Health and Fitness: Do You Smell Ammonia In Your Sweat?
Posted on Tuesday, April 13 @ 09:29:21 CDT by root


In the perpetual war between fat and muscle, guess who wins most of the time? Fat is definitely a survivor. However, you know that making muscles stronger will make them undefeatable. Long hours in the gym, training through pain and sweat, all for one goal – build the muscles. But what if you are burning your precious muscles instead of fat for energy? The good news is that you can prevent this devastating effect just by using your nose.

You are doing yourself a bad favor by continuing your training if you can smell an acrid, ammonia-like sweat. It smells differently than your average daily sweat, and you should be able to distinguish the difference. Ammonia has a strong, pungent odor that is easily recognizable in bleech and cat urine.

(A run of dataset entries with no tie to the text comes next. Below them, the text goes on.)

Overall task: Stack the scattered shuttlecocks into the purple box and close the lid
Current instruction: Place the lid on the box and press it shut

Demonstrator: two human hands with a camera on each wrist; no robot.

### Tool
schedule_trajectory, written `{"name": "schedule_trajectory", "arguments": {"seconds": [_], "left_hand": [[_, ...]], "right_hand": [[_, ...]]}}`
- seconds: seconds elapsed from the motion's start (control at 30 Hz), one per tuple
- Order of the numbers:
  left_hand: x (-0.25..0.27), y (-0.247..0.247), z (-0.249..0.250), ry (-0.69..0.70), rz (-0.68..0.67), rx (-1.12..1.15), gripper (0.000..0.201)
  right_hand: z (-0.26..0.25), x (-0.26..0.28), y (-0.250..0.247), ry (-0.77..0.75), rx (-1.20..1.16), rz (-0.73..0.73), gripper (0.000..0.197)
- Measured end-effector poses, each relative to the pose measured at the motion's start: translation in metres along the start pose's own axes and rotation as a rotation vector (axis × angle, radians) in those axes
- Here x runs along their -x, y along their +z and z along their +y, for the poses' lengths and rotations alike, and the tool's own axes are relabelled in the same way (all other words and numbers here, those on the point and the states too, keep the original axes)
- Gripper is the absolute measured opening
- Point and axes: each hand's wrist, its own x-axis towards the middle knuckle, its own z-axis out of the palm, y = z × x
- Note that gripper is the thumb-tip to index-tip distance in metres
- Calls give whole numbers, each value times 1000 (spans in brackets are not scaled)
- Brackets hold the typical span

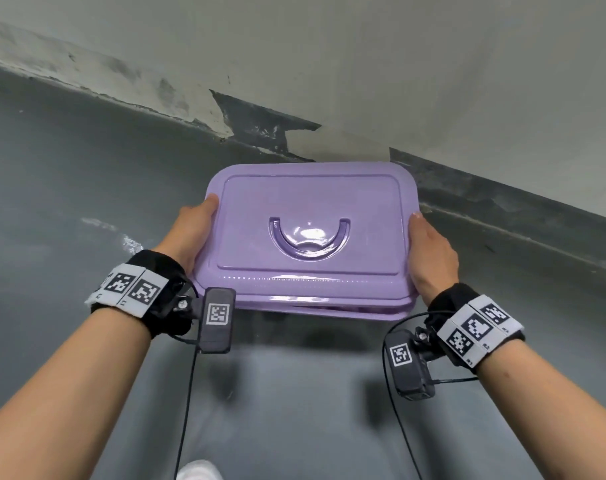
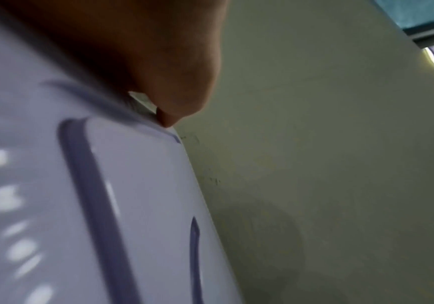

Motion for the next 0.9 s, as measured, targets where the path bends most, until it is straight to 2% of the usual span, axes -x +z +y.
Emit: {"name": "schedule_trajectory", "arguments": {"seconds": [0.13,0.27,0.37,0.47,0.57,0.6,0.73,0.9], "left_hand": [[1,3,-14,30,36,-26,71],[4,8,-23,87,142,-145,62],[-4,6,-21,97,135,-149,67],[-7,1,-19,87,123,-174,67],[-6,3,-16,123,117,-214,43],[-4,4,-14,138,114,-218,42],[-2,2,-14,161,104,-184,51],[5,3,-23,195,108,-229,51]], "right_hand": [[16,0,0,42,-119,-39,45],[29,0,8,18,-194,-55,40],[29,-11,14,31,-265,-65,55],[30,-21,19,82,-240,-49,53],[34,-24,22,100,-193,-30,53],[35,-25,22,101,-177,-28,54],[36,-22,19,112,-162,-35,48],[40,-8,16,62,-136,-47,37]]}}
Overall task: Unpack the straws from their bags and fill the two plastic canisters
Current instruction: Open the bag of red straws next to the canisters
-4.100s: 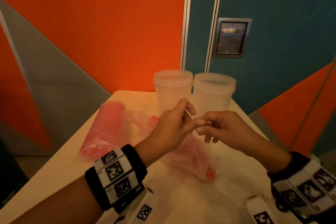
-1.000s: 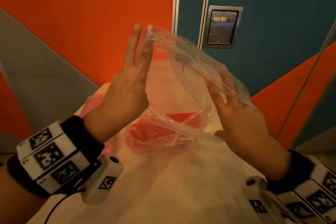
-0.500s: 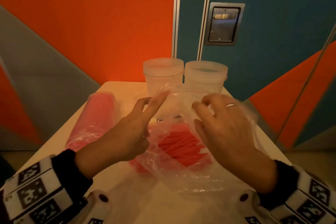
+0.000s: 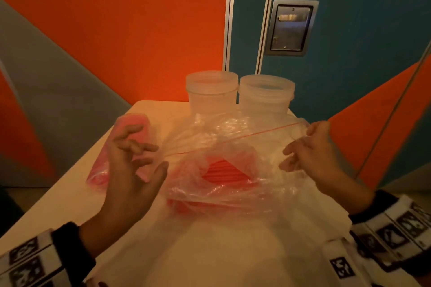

The smell is common amont professional athletes who train for hours on end. The real reason is when you can smell ammonia in your sweat – your body is eating up your muscles. Sounds terrible, feels auful, but it can be prevented. Here is how it works.

When you start exercising, your body taps into your glycogen that is reserved in liver and muscles. On average, a healthy adult has approximately 500 calories worth of glycogen stored depending on individual body chemistry. If you are exercising for a few hours your body depletes all the glycogen stores. Other energy reservoirs your have are your fat and your muscles. Don't you wish you could just tell your body to burn only fat and keep the muscles? Well, separating dream from reality, your body wants to do its own thing. Being the most complex machine, it burns both – fat and muscle - to preserve both. The only thing you can manipulate is what percentage of each stored fuel is burned.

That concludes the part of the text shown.